Friday, May 4, 2012

Paul Krugman on our broken political system...


New York Times
May 3, 2012
Plutocracy, Paralysis, Perplexity
By PAUL KRUGMAN

Before the Great Recession, I would sometimes 
give public lectures in which I would talk about 
rising inequality, making the point that the 
concentration of income at the top had reached 
levels not seen since 1929. Often, someone in the 
audience would ask whether this meant that another depression was imminent.

Well, whaddya know?

Did the rise of the 1 percent (or, better yet, 
the 0.01 percent) cause the Lesser Depression 
we’re now living through? It probably 
contributed. But the more important point is that 
inequality is a major reason the economy is still 
so depressed and unemployment so high. For we 
have responded to crisis with a mix of paralysis 
and confusion — both of which have a lot to do 
with the distorting effects of great wealth on our society.

Put it this way: If something like the financial 
crisis of 2008 had occurred in, say, 1971 — the 
year Richard Nixon declared that “I am now a 
Keynesian in economic policy” — Washington would 
probably have responded fairly effectively. There 
would have been a broad bipartisan consensus in 
favor of strong action, and there would also have 
been wide agreement about what kind of action was needed.

But that was then. Today, Washington is marked by 
a combination of bitter partisanship and 
intellectual confusion — and both are, I would 
argue, largely the result of extreme income inequality.

On partisanship: The Congressional scholars 
Thomas Mann and Norman Ornstein have been making 
waves with a new book acknowledging a truth that, 
until now, was unmentionable in polite circles. 
They say our political dysfunction is largely 
because of the transformation of the Republican 
Party into an extremist force that is “dismissive 
of the legitimacy of its political opposition.” 
You can’t get cooperation to serve the national 
interest when one side of the divide sees no 
distinction between the national interest and its own partisan triumph.

So how did that happen? For the past century, 
political polarization has closely tracked income 
inequality, and there’s every reason to believe 
that the relationship is causal. Specifically, 
money buys power, and the increasing wealth of a 
tiny minority has effectively bought the 
allegiance of one of our two major political 
parties, in the process destroying any prospect for cooperation.

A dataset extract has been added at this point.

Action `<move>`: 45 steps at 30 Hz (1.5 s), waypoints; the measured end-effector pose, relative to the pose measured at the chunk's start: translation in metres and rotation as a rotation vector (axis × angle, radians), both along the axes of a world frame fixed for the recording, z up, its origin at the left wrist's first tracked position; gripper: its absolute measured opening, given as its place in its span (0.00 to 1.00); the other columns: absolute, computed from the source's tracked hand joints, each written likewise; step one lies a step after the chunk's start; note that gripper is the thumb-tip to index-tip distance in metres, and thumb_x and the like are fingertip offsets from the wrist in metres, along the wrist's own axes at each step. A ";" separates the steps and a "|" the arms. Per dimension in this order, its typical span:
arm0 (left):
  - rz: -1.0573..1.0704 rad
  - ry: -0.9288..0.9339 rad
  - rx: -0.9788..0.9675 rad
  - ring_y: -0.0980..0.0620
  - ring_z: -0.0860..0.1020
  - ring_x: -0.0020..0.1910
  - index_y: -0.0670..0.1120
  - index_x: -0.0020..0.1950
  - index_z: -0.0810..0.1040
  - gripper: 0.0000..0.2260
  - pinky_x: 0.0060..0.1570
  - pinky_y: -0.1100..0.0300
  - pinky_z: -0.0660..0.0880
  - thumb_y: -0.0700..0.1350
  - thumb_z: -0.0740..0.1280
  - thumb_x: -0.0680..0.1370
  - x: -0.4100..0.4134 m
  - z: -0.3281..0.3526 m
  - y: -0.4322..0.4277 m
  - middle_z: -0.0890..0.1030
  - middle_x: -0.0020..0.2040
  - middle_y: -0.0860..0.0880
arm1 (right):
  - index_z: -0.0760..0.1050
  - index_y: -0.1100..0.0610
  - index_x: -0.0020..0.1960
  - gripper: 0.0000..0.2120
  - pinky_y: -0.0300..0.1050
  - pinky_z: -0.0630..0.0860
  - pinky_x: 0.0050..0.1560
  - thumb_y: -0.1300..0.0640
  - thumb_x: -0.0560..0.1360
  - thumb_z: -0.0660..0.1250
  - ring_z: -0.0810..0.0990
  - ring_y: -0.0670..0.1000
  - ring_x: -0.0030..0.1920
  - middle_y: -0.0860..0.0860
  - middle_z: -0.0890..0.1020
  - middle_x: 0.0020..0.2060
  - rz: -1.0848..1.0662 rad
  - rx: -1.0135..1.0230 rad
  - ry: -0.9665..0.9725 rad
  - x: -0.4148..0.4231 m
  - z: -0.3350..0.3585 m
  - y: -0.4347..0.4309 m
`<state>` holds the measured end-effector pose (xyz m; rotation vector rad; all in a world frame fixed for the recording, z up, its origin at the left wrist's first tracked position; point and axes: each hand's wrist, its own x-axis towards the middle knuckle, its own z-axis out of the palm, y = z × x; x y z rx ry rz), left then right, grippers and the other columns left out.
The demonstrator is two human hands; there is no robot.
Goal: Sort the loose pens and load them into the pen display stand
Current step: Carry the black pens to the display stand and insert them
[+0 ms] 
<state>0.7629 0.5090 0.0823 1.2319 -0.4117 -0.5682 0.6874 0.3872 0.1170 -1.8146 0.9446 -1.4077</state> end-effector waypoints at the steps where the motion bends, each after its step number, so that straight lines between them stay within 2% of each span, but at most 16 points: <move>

And the takeover of half our political spectrum 
by the 0.01 percent is, I’d argue, also 
responsible for the degradation of our economic 
discourse, which has made any sensible discussion 
of what we should be doing impossible.

Disputes in economics used to be bounded by a 
shared understanding of the evidence, creating a 
broad range of agreement about economic policy. 
To take the most prominent example, Milton 
Friedman may have opposed fiscal activism, but he 
very much supported monetary activism to fight 
deep economic slumps, to an extent that would 
have put him well to the left of center in many current debates.

Now, however, the Republican Party is dominated 
by doctrines formerly on the political fringe. 
Friedman called for monetary flexibility; today, 
much of the G.O.P. is fanatically devoted to the 
gold standard. N. Gregory Mankiw of Harvard 
University, a Romney economic adviser, once 
dismissed those claiming that tax cuts pay for 
themselves as “charlatans and cranks”; today, 
that notion is very close to being official Republican doctrine.

As it happens, these doctrines have 
overwhelmingly failed in practice. For example, 
conservative goldbugs have been predicting vast 
inflation and soaring interest rates for three 
years, and have been wrong every step of the way. 
But this failure has done nothing to dent their 
influence on a party that, as Mr. Mann and Mr. 
Ornstein note, is “unpersuaded by conventional 
understanding of facts, evidence, and science.”

And why is the G.O.P. so devoted to these 
doctrines regardless of facts and evidence? It 
surely has a lot to do with the fact that 
billionaires have always loved the doctrines in 
question, which offer a rationale for policies 
that serve their interests. Indeed, support from 
billionaires has always been the main thing 
keeping those charlatans and cranks in business. 
And now the same people effectively own a whole political party.

Which brings us to the question of what it will 
take to end this depression we’re in.

Many pundits assert that the U.S. economy has big 
structural problems that will prevent any quick 
recovery. All the evidence, however, points to a 
simple lack of demand, which could and should be 
cured very quickly through a combination of fiscal and monetary stimulus.

No, the real structural problem is in our 
political system, which has been warped and 
paralyzed by the power of a small, wealthy 
minority. And the key to economic recovery lies 
in finding a way to get past that minority’s malign influence.